Repeat only the stretch of lines below that runs from the line with "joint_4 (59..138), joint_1" through the line with "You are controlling", unaltered.
↓↓↓
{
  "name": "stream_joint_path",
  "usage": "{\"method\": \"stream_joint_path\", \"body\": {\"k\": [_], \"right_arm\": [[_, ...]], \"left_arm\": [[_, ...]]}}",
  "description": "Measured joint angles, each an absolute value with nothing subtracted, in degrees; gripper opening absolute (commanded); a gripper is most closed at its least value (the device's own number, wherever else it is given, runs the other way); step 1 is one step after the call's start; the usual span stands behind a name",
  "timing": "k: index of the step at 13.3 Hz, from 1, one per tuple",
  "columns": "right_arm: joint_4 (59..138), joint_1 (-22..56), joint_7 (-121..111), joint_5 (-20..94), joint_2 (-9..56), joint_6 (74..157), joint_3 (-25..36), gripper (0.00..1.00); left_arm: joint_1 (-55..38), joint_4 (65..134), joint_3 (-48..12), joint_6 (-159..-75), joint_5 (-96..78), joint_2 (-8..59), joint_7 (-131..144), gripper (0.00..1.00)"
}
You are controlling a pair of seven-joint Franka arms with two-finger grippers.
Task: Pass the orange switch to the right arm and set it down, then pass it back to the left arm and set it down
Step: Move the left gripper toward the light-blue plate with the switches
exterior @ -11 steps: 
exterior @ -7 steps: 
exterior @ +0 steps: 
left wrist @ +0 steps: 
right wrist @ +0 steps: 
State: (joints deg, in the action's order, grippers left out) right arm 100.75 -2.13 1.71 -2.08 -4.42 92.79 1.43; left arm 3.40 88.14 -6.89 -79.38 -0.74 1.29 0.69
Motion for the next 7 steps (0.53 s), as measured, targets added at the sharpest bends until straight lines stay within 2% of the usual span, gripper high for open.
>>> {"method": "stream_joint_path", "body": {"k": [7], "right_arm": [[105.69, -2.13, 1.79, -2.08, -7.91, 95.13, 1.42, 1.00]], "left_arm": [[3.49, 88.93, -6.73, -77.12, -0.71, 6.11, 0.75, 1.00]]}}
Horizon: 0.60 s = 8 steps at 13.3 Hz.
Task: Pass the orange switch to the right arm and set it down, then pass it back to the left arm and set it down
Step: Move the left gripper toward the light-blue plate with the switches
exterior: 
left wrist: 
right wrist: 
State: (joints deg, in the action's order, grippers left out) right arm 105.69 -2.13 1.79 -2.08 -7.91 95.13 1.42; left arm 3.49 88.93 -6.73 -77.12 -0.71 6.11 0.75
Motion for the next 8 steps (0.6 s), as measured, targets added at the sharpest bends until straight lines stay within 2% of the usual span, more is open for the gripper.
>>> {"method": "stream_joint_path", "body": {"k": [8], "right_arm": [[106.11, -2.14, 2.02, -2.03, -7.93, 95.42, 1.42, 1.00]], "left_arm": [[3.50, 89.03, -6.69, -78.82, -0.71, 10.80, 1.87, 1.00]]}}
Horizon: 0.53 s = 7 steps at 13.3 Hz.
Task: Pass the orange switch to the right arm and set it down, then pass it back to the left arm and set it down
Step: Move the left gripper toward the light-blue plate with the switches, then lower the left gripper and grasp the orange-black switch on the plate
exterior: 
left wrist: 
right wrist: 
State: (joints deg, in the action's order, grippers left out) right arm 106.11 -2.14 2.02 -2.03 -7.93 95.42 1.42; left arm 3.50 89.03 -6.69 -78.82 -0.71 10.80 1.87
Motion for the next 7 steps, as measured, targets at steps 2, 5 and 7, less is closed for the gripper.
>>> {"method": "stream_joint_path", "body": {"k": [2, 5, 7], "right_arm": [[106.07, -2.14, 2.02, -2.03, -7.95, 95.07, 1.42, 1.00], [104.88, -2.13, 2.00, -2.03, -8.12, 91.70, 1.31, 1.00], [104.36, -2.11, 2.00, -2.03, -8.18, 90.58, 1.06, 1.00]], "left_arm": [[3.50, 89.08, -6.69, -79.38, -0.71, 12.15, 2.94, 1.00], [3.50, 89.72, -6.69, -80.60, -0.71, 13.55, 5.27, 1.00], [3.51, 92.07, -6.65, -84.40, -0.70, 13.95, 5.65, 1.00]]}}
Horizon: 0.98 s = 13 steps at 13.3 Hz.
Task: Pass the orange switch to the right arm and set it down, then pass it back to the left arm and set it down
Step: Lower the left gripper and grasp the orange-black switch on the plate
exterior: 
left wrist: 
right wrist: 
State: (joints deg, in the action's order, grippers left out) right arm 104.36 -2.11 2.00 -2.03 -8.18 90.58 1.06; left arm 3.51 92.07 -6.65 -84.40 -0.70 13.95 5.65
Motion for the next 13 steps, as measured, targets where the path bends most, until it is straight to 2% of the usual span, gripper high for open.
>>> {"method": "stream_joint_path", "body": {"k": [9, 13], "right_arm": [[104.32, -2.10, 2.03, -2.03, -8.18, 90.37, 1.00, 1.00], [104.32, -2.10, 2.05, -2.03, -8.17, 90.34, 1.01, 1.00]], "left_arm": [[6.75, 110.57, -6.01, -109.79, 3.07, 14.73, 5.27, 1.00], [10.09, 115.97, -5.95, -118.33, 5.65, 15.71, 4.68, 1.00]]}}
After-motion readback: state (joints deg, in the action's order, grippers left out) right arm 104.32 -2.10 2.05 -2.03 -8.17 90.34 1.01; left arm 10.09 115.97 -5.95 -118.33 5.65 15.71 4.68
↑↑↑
**Answer to this task:**
  "columns": "right_arm: joint_4 (59..138), joint_1 (-22..56), joint_7 (-121..111), joint_5 (-20..94), joint_2 (-9..56), joint_6 (74..157), joint_3 (-25..36), gripper (0.00..1.00); left_arm: joint_1 (-55..38), joint_4 (65..134), joint_3 (-48..12), joint_6 (-159..-75), joint_5 (-96..78), joint_2 (-8..59), joint_7 (-131..144), gripper (0.00..1.00)"
}
You are controlling a pair of seven-joint Franka arms with two-finger grippers.

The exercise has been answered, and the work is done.